* _WORK REQUIRED_: As you look over the data below, please find each line where the word "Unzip" appears, then copy it.

** GIVEN ENTRIES follows **

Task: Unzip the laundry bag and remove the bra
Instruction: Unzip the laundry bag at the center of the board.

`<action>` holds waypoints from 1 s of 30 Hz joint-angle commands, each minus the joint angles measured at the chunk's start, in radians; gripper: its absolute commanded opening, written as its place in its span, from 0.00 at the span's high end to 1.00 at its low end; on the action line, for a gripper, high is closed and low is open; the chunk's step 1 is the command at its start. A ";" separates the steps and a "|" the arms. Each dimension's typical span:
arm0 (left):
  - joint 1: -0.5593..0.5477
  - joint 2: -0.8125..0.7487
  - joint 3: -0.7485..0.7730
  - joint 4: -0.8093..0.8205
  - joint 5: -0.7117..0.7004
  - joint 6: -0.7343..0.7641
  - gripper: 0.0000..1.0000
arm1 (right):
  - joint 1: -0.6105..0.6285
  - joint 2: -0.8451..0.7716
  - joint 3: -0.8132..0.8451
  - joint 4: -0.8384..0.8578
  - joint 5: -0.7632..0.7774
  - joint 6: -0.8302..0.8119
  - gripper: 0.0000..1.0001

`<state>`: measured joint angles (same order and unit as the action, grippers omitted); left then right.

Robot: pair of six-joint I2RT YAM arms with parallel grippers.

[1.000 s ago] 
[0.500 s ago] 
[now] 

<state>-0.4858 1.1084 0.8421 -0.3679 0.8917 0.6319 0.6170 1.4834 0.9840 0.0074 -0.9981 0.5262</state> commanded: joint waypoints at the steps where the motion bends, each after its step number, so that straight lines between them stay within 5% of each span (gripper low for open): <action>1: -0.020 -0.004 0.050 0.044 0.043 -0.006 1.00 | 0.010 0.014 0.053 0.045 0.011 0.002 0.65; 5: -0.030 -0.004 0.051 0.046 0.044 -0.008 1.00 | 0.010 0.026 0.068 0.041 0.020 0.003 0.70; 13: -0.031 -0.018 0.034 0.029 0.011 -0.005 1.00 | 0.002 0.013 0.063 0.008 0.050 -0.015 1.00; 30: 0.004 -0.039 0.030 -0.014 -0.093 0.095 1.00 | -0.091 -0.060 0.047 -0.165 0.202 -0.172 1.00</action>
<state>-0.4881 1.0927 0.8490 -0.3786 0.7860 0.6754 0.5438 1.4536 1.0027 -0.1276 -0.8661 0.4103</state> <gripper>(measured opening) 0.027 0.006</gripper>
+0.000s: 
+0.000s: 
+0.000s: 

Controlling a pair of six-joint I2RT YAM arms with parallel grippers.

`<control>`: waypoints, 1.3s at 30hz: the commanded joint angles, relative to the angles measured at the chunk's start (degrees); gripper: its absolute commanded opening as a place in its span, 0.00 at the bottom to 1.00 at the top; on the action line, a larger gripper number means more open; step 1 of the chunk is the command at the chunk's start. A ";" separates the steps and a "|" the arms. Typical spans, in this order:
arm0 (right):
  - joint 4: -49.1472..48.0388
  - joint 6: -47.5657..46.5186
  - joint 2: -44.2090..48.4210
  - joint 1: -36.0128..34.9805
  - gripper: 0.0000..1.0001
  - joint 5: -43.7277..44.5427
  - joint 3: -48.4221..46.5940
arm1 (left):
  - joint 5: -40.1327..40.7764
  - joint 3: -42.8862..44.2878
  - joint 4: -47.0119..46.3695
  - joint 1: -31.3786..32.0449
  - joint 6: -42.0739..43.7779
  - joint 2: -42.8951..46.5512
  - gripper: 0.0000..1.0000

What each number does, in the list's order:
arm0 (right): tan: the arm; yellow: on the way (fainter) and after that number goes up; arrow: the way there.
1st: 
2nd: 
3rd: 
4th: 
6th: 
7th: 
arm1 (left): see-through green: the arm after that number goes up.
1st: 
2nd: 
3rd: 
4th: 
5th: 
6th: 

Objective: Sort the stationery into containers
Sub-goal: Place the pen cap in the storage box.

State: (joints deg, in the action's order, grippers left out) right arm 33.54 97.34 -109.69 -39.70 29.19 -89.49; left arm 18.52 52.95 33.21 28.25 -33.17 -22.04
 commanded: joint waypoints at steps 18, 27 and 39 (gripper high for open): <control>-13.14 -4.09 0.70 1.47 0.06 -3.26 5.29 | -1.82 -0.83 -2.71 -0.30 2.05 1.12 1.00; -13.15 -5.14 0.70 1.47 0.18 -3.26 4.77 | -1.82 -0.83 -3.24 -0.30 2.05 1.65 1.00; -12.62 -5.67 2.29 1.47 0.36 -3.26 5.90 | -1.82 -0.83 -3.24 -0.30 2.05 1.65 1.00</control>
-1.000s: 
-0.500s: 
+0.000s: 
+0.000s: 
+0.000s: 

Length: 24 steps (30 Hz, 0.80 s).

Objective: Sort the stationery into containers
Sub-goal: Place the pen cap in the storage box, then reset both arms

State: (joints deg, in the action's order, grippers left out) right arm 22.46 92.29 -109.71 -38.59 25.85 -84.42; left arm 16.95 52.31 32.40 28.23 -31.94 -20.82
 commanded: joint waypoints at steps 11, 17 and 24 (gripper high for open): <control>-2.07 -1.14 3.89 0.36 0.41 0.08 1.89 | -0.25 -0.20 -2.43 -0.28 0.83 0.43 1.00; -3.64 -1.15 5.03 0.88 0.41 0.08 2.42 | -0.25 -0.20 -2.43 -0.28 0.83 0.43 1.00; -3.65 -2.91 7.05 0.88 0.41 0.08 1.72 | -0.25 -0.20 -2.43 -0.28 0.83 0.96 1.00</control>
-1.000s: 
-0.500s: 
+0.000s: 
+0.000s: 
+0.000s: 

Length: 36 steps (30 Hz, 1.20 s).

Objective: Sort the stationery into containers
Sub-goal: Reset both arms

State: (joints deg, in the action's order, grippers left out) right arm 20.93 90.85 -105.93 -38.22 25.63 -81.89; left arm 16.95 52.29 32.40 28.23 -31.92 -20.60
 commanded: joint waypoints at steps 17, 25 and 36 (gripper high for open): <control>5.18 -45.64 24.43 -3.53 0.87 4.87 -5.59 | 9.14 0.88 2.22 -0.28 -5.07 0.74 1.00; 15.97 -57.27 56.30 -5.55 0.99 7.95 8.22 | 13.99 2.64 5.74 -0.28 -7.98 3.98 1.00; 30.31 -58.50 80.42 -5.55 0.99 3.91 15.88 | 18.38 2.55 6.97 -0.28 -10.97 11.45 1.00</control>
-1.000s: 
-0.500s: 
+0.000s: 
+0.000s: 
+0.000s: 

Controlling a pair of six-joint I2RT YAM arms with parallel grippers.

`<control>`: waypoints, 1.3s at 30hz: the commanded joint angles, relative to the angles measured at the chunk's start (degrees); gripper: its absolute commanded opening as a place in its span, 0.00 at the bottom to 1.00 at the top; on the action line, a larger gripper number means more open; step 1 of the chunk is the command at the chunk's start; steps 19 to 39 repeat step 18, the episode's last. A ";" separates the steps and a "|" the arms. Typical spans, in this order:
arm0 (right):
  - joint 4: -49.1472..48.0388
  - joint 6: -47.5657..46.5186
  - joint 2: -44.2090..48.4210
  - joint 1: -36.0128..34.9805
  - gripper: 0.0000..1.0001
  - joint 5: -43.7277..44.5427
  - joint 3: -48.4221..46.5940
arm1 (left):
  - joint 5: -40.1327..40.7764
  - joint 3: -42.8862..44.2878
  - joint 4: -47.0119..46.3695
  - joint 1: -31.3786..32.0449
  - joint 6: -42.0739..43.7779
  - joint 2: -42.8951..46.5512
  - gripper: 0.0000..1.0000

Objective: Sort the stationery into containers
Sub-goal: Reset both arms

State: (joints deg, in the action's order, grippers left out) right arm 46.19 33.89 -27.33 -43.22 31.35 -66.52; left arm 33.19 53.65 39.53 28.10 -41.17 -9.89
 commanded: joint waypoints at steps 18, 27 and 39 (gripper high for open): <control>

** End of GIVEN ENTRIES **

* _RESPONSE TO THE TASK_:
Task: Unzip the laundry bag and remove the bra
Instruction: Unzip the laundry bag at the center of the board.

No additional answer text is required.